_Task item:_ Nothing but the lines from the one containing "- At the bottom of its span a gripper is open" through the one containing "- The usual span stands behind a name", both included, should be given again, each exactly as written below.

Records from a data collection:
= = = =

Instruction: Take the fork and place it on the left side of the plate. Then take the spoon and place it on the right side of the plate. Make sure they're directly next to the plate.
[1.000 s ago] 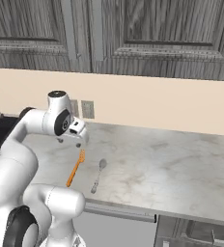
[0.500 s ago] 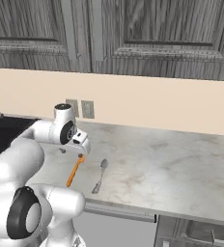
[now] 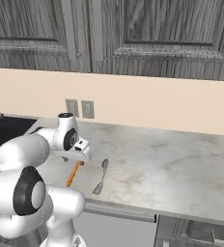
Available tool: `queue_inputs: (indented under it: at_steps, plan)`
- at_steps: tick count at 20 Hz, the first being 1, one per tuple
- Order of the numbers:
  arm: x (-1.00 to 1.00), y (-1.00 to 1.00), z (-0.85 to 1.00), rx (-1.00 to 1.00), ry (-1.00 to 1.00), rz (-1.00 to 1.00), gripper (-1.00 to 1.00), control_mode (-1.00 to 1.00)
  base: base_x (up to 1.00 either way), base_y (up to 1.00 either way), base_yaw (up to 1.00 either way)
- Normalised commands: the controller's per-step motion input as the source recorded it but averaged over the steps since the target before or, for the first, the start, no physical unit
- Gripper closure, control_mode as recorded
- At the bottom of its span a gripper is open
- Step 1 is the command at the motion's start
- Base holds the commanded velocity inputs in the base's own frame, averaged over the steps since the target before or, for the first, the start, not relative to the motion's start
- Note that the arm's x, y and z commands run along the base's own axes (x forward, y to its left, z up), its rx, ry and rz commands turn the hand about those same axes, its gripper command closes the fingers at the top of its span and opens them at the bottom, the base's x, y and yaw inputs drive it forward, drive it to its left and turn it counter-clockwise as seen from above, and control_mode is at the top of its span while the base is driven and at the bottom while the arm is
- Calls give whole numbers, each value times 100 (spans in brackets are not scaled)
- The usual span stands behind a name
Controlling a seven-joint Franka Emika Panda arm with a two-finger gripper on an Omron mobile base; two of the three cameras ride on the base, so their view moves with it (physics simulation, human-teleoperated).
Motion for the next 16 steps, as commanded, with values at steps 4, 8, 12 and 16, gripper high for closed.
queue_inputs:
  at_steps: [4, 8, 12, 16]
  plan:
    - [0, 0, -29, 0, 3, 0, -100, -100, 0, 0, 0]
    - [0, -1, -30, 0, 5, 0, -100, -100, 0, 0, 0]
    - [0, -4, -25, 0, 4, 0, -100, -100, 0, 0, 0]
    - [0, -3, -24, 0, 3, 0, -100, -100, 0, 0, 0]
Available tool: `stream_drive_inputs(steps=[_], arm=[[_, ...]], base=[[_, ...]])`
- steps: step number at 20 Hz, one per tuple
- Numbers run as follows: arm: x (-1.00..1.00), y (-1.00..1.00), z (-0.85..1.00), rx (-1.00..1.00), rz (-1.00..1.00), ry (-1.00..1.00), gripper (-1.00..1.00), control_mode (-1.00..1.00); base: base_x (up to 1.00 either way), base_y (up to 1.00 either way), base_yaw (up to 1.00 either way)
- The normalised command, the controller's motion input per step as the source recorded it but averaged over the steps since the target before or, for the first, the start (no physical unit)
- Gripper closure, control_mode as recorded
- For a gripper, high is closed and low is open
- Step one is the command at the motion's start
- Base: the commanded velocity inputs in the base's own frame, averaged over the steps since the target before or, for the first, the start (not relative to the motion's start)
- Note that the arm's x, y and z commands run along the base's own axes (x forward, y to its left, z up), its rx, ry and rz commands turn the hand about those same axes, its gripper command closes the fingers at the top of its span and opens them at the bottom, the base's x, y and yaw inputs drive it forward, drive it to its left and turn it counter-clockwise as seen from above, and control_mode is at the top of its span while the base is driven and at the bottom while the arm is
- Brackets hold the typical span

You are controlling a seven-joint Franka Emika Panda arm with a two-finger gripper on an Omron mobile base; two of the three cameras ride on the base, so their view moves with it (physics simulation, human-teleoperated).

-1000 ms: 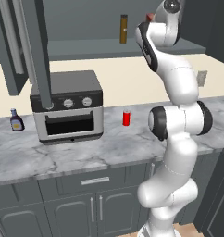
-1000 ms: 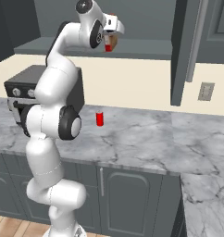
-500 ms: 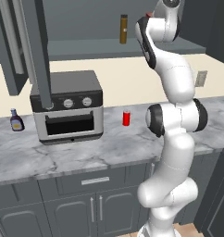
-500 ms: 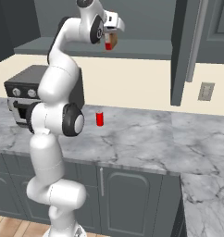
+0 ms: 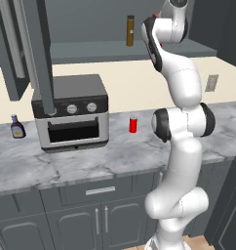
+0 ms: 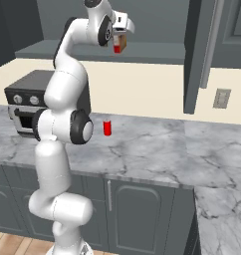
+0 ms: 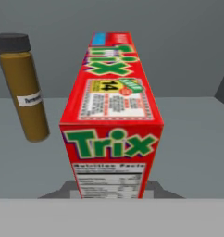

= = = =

_Task solution:_
- At the bottom of its span a gripper is open
- Step 1 is the command at the motion's start
- Base holds the commanded velocity inputs in the base's own frame, averaged over the steps since the target before or, for the first, the start, not relative to the motion's start
- Note that the arm's x, y and z commands run along the base's own axes (x forward, y to its left, z up), its rx, ry and rz commands turn the hand about those same axes, its gripper command closes the fingers at the top of its span and opens them at the bottom, the base's x, y and yaw inputs drive it forward, drive it to its left and turn it counter-clockwise as seen from above, and control_mode is at the top of its span while the base is driven and at the bottom while the arm is
- Calls give whole numbers, each value times 100 (spans in brackets are not scaled)
- The usual span stands behind a name

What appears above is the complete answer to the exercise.